▸ **ABOUT THIS EXERCISE**:
In the listing that follows, find the line with "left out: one", then copy exactly from it through the line with "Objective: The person", leaving out every picture.

■ ■ ■ ■

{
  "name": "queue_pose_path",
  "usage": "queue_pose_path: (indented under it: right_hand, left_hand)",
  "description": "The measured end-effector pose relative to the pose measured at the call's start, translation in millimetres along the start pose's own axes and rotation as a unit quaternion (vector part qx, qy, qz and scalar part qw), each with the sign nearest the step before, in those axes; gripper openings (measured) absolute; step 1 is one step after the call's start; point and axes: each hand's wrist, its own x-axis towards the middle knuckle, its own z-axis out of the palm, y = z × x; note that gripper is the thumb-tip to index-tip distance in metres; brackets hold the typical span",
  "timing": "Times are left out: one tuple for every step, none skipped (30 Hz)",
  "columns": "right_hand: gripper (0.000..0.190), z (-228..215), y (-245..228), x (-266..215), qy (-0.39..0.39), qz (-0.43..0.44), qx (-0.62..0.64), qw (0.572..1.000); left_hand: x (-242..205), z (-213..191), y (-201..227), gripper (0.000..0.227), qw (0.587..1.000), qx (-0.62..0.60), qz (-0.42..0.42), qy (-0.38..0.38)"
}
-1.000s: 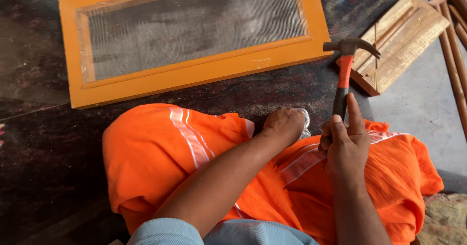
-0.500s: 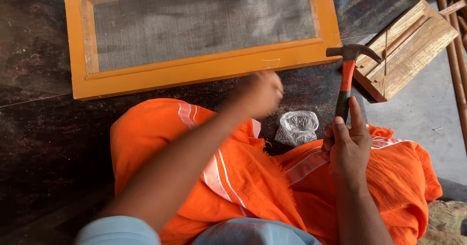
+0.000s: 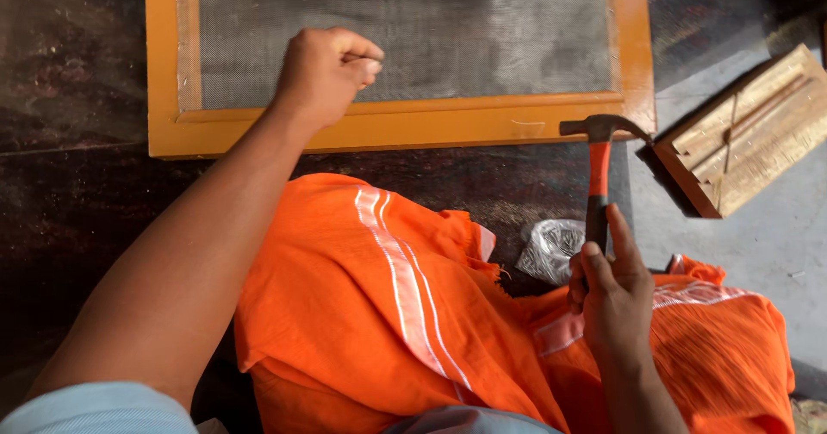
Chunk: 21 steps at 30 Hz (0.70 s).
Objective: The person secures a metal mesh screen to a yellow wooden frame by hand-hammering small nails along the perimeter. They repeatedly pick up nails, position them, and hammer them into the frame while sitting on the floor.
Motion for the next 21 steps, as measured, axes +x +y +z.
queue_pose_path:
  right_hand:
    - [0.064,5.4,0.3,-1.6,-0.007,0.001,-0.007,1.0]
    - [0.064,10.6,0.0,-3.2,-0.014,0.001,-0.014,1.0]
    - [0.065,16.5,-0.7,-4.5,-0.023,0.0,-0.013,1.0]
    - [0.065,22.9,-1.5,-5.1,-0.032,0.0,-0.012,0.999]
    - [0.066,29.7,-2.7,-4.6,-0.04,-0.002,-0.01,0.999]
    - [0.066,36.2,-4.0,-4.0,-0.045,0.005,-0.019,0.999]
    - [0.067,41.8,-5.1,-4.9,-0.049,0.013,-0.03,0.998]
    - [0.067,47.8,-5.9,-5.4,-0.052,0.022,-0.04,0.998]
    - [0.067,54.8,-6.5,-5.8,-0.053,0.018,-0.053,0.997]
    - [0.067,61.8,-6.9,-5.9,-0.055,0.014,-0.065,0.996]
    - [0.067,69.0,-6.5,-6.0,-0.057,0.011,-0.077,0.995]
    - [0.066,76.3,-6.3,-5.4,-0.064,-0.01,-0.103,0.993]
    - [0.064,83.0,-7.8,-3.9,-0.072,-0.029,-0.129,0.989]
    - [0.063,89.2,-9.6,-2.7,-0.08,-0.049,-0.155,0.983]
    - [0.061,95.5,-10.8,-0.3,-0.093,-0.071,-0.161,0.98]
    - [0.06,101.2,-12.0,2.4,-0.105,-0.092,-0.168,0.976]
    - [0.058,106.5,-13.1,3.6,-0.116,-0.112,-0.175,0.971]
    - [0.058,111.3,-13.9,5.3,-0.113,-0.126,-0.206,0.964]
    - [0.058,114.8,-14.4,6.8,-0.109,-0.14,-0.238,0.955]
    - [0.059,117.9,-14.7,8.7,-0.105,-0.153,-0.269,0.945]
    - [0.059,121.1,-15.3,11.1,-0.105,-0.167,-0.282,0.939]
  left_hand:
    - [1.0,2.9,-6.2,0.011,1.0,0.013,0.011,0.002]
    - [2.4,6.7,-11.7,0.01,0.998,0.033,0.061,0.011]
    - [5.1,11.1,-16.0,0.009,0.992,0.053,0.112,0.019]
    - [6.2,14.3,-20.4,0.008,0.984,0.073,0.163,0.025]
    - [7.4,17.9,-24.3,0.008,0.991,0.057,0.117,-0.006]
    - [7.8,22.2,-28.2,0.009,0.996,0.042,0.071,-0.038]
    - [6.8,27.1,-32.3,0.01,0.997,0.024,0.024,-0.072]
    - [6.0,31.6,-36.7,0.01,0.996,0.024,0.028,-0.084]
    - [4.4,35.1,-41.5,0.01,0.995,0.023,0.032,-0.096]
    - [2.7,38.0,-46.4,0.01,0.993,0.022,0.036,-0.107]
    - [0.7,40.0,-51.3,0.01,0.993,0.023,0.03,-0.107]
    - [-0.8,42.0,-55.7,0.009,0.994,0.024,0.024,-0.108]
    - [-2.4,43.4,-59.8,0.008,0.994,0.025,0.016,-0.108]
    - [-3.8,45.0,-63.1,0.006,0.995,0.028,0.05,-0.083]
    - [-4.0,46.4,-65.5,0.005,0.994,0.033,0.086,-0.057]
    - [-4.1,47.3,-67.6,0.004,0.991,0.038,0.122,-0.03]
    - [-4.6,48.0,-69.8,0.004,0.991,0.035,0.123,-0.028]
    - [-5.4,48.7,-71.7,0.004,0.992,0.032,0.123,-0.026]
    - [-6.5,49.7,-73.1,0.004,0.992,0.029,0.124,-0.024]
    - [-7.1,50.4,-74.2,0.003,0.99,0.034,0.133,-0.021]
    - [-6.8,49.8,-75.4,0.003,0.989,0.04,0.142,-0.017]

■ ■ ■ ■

▸ **EXERCISE SOLUTION**:
  "timing": "Times are left out: one tuple for every step, none skipped (30 Hz)",
  "columns": "right_hand: gripper (0.000..0.190), z (-228..215), y (-245..228), x (-266..215), qy (-0.39..0.39), qz (-0.43..0.44), qx (-0.62..0.64), qw (0.572..1.000); left_hand: x (-242..205), z (-213..191), y (-201..227), gripper (0.000..0.227), qw (0.587..1.000), qx (-0.62..0.60), qz (-0.42..0.42), qy (-0.38..0.38)"
}
-1.000s: 
-0.500s: 
+0.000s: 
Chunk: 21 steps at 30 Hz (0.70 s).
Objective: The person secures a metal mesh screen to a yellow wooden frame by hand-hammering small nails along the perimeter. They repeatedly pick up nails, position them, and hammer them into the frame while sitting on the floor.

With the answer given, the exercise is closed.